Supercell thunderstorms are also called mesocyclones. They are severe thunderstorms typified by a strong, ongoing rotating updraft. As this suggests, they are frequently associated with storm regions that produce tornadoes, put this is not always the case. They normally occur separated from other forms of thunderstorm, although they can occasionally be found embedded within a squall line.

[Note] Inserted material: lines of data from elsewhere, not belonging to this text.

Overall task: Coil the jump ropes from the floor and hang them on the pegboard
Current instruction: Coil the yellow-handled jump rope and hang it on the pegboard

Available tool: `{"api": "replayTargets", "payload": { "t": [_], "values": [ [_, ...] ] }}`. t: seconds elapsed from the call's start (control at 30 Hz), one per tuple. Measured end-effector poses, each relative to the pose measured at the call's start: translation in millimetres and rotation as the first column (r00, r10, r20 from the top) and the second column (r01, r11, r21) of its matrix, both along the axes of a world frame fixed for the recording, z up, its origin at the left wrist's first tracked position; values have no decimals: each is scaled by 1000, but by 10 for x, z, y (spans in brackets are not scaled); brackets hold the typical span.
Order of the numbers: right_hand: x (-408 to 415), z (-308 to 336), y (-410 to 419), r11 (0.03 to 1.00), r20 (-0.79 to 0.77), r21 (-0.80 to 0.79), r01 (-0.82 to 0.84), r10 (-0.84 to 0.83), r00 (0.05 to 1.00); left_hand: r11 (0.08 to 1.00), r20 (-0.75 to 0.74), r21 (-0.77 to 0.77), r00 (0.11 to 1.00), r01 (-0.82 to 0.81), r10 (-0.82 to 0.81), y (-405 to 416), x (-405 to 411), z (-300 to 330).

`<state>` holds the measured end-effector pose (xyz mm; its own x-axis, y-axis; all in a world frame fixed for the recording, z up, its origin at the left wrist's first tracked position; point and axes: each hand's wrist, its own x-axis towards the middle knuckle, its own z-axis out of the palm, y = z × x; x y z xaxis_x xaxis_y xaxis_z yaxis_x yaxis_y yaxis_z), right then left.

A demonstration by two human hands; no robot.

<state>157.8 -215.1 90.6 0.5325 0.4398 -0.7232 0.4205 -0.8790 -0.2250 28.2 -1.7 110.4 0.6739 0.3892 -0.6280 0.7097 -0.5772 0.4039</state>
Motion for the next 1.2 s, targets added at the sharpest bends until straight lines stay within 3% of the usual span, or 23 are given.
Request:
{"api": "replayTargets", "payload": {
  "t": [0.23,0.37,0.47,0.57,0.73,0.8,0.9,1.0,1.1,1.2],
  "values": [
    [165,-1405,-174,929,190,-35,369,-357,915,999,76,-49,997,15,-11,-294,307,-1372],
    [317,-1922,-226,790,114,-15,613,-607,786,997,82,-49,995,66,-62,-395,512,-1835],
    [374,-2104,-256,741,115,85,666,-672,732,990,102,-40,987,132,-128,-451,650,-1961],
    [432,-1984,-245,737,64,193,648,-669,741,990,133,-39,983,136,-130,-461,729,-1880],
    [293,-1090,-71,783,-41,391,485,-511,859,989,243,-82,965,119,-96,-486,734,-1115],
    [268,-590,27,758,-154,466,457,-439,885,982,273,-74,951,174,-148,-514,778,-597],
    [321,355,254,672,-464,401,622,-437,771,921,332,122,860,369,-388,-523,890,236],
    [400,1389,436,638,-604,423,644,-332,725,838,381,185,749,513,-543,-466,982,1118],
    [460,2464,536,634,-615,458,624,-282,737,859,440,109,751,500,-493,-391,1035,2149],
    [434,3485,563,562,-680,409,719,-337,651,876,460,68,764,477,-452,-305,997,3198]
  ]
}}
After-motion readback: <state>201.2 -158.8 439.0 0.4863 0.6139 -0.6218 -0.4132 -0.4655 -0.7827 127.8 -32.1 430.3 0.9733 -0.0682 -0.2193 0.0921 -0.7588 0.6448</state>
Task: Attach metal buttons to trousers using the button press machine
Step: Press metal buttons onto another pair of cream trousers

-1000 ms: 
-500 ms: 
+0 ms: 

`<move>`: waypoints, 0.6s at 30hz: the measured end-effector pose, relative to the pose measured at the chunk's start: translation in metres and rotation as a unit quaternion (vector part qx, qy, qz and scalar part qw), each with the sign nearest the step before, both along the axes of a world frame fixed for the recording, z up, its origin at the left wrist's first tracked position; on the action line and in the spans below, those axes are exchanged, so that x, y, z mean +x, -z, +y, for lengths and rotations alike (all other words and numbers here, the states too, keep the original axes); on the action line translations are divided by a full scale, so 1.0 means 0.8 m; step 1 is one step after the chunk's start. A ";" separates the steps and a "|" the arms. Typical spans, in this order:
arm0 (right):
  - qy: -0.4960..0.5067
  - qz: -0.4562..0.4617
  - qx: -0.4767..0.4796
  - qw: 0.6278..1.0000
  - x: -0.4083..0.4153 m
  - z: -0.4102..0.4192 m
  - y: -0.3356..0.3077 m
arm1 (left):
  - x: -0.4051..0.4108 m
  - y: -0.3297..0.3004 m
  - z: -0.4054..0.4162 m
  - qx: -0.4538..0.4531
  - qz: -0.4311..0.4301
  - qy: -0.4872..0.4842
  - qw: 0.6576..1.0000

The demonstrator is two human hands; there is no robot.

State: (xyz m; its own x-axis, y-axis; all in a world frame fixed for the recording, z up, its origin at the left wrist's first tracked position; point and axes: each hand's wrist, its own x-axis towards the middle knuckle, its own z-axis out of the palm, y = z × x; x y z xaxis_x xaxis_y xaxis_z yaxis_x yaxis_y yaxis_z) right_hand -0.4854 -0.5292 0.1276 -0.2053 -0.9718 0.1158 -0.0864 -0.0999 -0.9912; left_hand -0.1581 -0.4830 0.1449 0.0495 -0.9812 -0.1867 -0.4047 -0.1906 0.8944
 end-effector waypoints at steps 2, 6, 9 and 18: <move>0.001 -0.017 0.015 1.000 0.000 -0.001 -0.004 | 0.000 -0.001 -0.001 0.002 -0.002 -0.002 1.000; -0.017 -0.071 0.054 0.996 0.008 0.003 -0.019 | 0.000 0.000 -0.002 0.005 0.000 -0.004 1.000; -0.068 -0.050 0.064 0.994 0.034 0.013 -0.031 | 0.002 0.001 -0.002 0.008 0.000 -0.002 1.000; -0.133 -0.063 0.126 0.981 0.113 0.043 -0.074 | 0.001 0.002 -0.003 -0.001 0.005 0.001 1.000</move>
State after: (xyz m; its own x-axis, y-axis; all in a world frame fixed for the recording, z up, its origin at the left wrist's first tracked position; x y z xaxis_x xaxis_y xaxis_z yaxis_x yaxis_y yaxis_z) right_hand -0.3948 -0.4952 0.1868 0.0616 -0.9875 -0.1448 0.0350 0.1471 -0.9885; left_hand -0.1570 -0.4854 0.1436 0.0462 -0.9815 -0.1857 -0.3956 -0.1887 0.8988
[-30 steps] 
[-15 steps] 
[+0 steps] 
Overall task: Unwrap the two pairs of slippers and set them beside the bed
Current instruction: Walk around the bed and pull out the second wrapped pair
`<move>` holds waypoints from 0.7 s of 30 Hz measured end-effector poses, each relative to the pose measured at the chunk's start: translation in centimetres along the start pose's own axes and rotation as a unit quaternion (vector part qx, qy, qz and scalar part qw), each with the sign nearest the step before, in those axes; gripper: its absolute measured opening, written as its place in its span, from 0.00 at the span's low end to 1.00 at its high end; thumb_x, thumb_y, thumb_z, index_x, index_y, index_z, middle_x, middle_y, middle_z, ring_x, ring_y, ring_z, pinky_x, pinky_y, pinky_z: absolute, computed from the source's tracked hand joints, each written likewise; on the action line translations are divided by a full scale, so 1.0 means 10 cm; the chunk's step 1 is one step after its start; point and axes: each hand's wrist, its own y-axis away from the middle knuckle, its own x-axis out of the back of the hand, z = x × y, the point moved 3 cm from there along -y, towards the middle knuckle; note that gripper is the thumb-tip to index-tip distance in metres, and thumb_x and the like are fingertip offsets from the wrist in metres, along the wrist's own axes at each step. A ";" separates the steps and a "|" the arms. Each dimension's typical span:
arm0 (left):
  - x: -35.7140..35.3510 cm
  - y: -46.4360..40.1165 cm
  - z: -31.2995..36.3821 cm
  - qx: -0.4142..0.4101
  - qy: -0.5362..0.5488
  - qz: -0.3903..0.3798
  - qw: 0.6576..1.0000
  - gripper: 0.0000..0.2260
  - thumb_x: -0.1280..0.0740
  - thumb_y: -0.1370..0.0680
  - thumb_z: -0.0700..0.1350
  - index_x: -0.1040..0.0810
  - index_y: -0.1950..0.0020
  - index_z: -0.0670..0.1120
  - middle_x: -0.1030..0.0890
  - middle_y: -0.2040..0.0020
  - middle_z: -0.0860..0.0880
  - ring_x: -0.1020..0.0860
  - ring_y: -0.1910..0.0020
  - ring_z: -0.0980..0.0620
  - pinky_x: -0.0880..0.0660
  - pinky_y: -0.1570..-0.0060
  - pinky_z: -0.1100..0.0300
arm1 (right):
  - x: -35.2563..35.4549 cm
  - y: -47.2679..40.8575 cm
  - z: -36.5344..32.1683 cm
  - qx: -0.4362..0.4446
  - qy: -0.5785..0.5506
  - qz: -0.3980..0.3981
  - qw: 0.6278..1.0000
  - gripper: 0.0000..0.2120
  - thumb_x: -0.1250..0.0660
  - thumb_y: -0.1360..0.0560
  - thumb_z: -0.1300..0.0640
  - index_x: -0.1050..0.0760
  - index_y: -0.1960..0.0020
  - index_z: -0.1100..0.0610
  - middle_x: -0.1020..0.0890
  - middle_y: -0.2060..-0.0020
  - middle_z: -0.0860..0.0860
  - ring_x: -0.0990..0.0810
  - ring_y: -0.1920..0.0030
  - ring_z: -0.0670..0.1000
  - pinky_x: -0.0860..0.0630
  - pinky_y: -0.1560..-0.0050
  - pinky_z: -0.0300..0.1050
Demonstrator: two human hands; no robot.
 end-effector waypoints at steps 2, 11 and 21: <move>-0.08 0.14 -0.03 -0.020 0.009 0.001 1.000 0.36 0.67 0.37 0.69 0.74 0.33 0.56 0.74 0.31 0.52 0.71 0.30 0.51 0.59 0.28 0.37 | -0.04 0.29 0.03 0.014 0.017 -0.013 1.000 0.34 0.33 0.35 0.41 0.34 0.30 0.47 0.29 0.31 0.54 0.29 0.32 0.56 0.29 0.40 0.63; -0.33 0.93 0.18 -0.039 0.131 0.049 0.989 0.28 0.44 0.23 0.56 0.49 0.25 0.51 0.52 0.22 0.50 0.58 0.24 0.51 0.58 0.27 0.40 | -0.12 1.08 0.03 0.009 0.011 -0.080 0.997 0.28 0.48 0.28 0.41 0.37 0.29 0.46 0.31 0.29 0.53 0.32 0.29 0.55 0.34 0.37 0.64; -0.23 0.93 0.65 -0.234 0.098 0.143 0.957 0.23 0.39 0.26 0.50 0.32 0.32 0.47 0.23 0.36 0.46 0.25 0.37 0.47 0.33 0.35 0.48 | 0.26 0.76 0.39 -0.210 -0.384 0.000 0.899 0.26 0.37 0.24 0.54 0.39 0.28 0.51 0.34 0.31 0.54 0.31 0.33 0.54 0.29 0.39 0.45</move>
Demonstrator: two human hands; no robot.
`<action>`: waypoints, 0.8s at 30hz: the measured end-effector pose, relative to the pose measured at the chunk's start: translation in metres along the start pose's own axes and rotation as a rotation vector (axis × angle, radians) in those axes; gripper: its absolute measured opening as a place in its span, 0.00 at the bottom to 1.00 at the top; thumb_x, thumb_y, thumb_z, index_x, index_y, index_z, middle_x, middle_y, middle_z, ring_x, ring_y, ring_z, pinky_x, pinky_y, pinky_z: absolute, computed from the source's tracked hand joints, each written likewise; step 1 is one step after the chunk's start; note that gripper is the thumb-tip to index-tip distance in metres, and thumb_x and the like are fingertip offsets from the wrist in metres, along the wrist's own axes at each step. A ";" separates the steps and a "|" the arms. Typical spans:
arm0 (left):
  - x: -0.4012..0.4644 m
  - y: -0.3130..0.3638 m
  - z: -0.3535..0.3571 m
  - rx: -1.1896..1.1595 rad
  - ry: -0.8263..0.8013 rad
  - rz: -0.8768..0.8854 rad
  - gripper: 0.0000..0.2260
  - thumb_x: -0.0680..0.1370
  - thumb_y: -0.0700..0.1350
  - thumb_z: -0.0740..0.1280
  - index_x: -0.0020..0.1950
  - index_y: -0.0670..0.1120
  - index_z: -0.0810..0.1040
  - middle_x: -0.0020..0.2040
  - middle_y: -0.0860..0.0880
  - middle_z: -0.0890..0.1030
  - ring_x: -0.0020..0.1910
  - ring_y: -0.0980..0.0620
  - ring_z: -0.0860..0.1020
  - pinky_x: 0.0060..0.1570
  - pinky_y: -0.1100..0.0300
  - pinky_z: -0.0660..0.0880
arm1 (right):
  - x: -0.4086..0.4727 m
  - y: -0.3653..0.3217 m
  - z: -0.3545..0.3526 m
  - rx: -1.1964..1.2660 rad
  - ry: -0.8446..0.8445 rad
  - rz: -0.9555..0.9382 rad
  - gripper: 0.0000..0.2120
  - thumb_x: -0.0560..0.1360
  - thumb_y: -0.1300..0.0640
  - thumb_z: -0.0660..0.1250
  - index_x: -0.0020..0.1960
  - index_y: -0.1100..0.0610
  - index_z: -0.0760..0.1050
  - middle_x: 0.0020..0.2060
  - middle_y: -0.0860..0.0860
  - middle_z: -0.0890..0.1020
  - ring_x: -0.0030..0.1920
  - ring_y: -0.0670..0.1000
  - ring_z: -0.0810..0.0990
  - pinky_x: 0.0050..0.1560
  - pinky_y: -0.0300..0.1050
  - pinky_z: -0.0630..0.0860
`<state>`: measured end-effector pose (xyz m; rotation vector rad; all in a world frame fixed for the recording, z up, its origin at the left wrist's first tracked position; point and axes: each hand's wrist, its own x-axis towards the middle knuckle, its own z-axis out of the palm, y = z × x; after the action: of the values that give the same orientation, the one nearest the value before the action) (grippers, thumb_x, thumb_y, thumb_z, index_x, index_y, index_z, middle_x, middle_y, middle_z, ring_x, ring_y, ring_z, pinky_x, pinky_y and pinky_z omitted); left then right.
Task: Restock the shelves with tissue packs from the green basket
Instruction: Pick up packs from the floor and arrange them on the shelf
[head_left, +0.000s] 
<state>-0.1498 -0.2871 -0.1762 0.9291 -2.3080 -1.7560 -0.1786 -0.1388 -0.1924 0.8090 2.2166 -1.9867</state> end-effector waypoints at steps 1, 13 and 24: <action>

Lightning occurs when the disparity between the negative and positive charges in nearby regions of the atmosphere or ground, either horizontal or vertical, overcomes the resistance of the air between them. Lightning can fork or sheet between these regions as an electrical discharge, a flow of the negatively charged electrons, that attempts to equalize the electrical charges of the regions. Sometimes the neighboring fields of electrical charge can be quite complex and the resulting lightning can form glowing three dimensional shapes, most commonly spherical, and therefore called ball lightning. Lightning can occur within clouds, between clouds, between clouds and nearby pockets of ionically charged air, and between clouds and the earth below.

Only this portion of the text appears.